Session 3.3: Database Sharding

Course → Module 3: Storage, Databases & Caching

Why Shard?

A single database server has limits. CPU, memory, disk I/O, network bandwidth. Vertical scaling buys you time, but eventually you hit the ceiling. When your tables hold billions of rows and your write throughput exceeds what one machine can handle, you need to split the data across multiple machines. That is sharding.

Sharding (also called horizontal partitioning) splits a single logical dataset across multiple database instances, called shards. Each shard holds a subset of the data and handles a subset of the queries. Together, the shards form one logical database.

Sharding is not the same as replication. Replication copies the same data to multiple machines for redundancy and read scaling. Sharding distributes different data to different machines for write scaling and storage capacity. Most production systems use both.

Three Sharding Strategies

Range-Based Sharding

Divide the shard key space into contiguous ranges. Users 1 through 1,000,000 go to Shard A. Users 1,000,001 through 2,000,000 go to Shard B. And so on.

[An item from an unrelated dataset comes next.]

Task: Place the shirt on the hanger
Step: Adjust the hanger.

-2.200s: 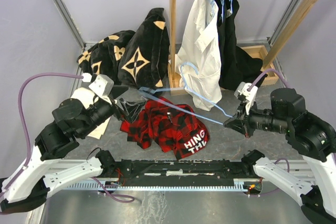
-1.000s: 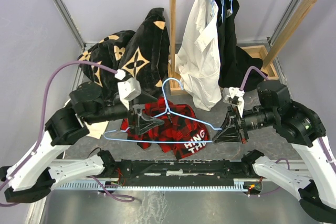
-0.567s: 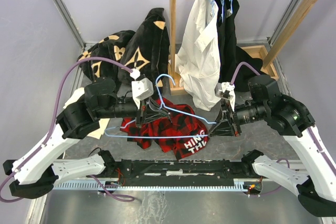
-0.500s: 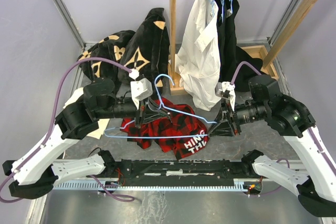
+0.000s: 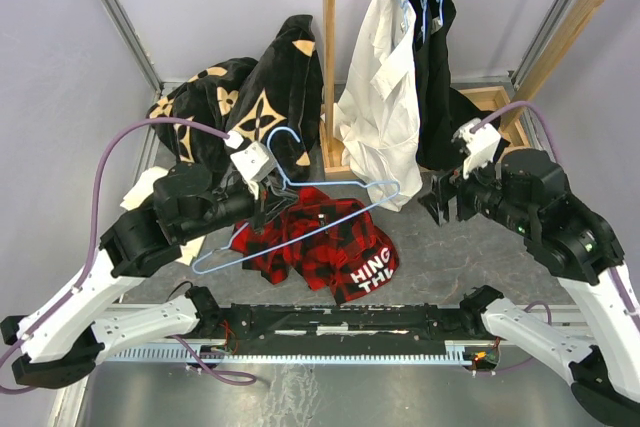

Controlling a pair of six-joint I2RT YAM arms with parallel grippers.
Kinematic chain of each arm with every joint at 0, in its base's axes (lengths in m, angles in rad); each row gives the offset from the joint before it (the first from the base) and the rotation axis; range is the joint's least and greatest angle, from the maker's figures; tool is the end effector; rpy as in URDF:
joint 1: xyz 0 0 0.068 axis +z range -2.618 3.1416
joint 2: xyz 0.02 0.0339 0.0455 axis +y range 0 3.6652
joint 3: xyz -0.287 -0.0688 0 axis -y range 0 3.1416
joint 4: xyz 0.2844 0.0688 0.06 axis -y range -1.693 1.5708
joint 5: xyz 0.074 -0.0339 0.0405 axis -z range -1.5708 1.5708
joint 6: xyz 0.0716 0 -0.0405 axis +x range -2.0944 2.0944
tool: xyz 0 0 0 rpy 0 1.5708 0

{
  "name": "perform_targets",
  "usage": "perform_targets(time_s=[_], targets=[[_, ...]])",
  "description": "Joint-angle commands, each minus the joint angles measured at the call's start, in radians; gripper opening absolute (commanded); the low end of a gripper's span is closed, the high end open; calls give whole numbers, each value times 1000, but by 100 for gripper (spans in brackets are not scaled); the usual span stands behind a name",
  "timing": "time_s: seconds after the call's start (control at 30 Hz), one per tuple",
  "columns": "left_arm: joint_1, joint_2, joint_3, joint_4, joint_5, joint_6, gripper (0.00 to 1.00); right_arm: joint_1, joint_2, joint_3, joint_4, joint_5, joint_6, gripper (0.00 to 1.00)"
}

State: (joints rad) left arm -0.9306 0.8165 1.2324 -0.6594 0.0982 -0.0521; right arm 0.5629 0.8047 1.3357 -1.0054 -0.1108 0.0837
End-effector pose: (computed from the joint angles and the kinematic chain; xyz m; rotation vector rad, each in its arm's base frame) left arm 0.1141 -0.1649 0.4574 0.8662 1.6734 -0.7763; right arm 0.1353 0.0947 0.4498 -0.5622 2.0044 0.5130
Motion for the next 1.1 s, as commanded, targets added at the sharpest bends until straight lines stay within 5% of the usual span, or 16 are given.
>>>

Range-based sharding is simple to understand and implement. Range queries are efficient because all data within a range lives on the same shard. If you need all users with IDs between 500,000 and 600,000, that query hits a single shard.

The problem is hotspots. If user IDs are auto-incrementing, all new writes go to the highest shard. That shard becomes a bottleneck while the others sit idle. Time-based keys have the same problem: all recent data lands on the same shard.

Hash-Based Sharding

Apply a hash function to the shard key and use the result to determine the shard. For example: shard = hash(user_id) % number_of_shards. A good hash function distributes keys uniformly, so writes spread evenly across all shards.

Hash-based sharding eliminates hotspots for sequential keys. User IDs 1, 2, 3, 4 might map to shards 3, 1, 0, 2 respectively. The tradeoff: range queries become expensive. "Find all users with IDs 1 through 1000" now requires querying every shard and merging results, because those IDs are scattered.

Resharding is also painful. If you change the number of shards (say from 4 to 6), the modulo changes, and most keys map to different shards. You have to move data. Consistent hashing (covered in Session 3.6) mitigates this problem.

Directory-Based Sharding

Maintain a lookup table that maps each shard key (or key range) to a specific shard. The application checks the directory before every database operation to determine which shard to query.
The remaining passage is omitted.